Ocean Forest focuses on the organic matter that reaches the seabed and how we can increase the  turnover of this material. Our focus is on polychaeta; how to support the establishment of an active and heathy community of this species and how to harvest the surplus for use in e.g. fish feed for other species than salmon.

In collaboration with the Institute of Marine Research in Norway and the University of Wageningen, we have in recent years conducted a series of studies  indicating the turnover rate and species present. We have developed a “polychaeta vacuum cleaner” for  harvesting and one of our employees is now studying in detail these challenges in a PhD programme with the Institute of Marine Research/University of Bergen.

NEW RAW MATERIAL FOR FEED

The Group has a major ongoing programme for developing new innovative raw material for fish feed. Historically, Lerøy has been a prime mover regarding  the use of Omega-3 fatty acids produced from microalgae to increase the level of Omega-3 in our  feed compared to industry standard, and for the introduction of Camelina oil and the ban on ethoxyquin. Last year, we were the first company to start using  insect meal in all our freshwater feed delivered by one of our feed suppliers.

Today, we buy the full volume of insect meal the producer can produce. We are also involved in very interesting projects relating to blue mussel meal and seaweed in salmon feed. Both projects are part of a major EU-supported project – “Holofood”, involving a series of issues, such as feed utilisation and retention, growth performance, fish and gut health.

Methane reduction with sugar kelp

The Group is also delivering sugar kelp to an exciting project in Denmark. In the project, they mix sugar kelp with feed for cows. Compared with ordinary diets with normal cow feed, the project shows that  this mixture provides a 50% reduction in the methane emissions from the cows. Fermented sugar kelp in feed also proved successful.

Methane concentration from pure sugar kelp feed,  maize silage and sugar beet pulp fermented.

While the use of antibiotics is almost non-existent in Norwegian fish farming, it is a major problem in  production of red meat. Here too, sugar kelp can be helpful. The trials in Denmark show that sugar kelp in pig feed, helps with intestinal health and reduces the need for antibiotics.

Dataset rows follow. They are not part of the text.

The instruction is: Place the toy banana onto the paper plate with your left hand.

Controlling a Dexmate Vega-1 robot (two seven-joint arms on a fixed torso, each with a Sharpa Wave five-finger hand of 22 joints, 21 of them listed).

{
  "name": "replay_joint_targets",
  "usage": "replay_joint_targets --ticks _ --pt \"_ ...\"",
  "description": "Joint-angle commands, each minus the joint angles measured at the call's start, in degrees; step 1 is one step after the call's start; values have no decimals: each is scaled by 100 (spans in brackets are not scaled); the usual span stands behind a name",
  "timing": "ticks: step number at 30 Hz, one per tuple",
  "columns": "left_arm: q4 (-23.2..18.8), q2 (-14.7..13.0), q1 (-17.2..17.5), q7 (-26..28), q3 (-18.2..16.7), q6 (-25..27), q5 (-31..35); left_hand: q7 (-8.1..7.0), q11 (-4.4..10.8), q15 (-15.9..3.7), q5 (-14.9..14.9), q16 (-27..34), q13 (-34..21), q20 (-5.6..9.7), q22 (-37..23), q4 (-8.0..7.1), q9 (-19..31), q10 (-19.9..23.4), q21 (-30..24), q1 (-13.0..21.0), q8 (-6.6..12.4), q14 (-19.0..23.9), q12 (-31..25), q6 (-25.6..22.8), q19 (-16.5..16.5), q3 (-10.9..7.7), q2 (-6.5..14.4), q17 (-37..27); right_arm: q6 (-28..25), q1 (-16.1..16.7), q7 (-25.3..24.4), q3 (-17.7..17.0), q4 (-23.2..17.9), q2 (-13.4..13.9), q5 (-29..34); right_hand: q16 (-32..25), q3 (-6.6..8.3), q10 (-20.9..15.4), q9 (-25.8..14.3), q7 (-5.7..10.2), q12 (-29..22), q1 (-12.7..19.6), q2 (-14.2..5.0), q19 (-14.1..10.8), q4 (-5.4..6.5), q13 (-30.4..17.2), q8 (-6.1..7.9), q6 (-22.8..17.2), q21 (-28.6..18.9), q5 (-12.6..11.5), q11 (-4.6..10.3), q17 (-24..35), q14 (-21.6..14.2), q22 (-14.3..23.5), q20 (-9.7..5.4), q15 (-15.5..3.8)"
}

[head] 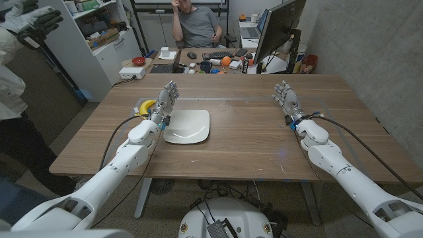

Collecting sludge from our farming operations - a new resource

Lerøy Sjøtroll has installed the world's first collection system for sludge in fish cages.

In collaboration with technology companies Lerøy Sjøtroll developed a completely new sludge collection technology to remove natural waste substances, such as feed residues and faeces, from fish cages.

The natural ecosystem on the seabed benefits from a little discharge of organic materials from the cages, it acts as fertiliser. The problem arises when the amount of sludge exceeds nature's own tolerance, which can happen in threshold fjords with low oxygen levels.

The sludge from the fish is collected in a fine-mesh groove installed at the bottom of the cage. It is then pumped up through a filtration system and into a tank located on the surface. The sludge is then transported away from the facilities in boats. The sludge is then converted into biogas.

The sludge contains resources that can be fed back into the value chain. Exciting projects range from soil improvement, gas production, extraction of minerals and production of larvae and insects.

Lerøy Sjøtroll has sludge collection on 2 farm locations.